Setariki Rakabula

Personal information
- Born: 16 May 1973 Fiji
- Died: 29 May 2017 (aged 44) Bookara, Western Australia

Playing information
- Position: Centre
Representative
| Years | Team | Pld | T | G | FG | P |
| 2000 | Fiji | 1 | 0 | 0 | 0 | 0 |
- Source:

= Setariki Rakabula =

Fijian rugby league footballer

Setariki Rakabula (16 May 1973 – 29 May 2017) was a Fijian rugby league footballer who represented Fiji in the 2000 World Cup.

Rakabula was contracted to the Melbourne Storm after the 1999 NRL season, but broke his collarbone in November 1999 after falling from his bicycle. He did not play any NRL games while with Melbourne, instead playing for Norths Devils in the Queensland Cup.
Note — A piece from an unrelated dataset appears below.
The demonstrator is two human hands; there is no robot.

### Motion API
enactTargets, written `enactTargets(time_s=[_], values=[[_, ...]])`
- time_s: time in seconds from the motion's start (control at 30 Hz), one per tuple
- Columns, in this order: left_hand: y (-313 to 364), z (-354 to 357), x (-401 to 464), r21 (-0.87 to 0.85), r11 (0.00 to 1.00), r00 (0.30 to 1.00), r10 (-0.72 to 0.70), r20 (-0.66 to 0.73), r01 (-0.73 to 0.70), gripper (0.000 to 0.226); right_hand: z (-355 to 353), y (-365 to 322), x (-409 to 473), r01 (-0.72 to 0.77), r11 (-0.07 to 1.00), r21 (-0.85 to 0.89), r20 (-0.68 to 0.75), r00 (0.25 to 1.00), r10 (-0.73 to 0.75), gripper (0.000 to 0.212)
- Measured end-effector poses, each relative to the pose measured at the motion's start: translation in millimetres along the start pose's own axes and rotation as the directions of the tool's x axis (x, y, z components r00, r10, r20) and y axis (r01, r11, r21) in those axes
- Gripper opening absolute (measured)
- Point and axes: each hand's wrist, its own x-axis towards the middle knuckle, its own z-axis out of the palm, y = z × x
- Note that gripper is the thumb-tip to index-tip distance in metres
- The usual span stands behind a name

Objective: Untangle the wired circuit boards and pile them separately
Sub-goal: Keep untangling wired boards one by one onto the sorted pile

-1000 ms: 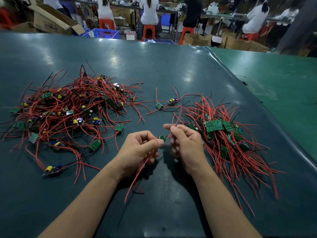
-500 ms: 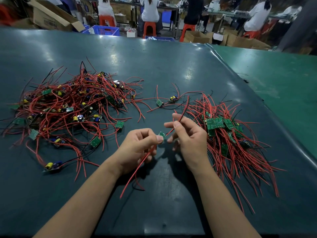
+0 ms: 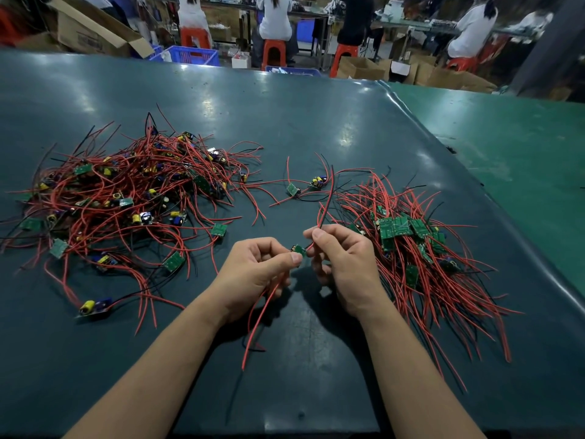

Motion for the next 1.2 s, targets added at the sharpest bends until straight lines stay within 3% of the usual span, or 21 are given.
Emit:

He would play in the Fiji team that lost to England 66-10 in the 2000 Rugby League World Cup.

In 2005, Rakabula would play in a friendly international for Fiji against the Cook Islands, scoring a try in a 20-all draw at Coffs Harbour.

Rakabula would later move to Geraldton, working as a scaffolder.

Rakabula died in a motor vehicle accident in May 2017. His former rugby club Geraldton Tiger Sharks play an annual match against Perth Bayswater in his honour.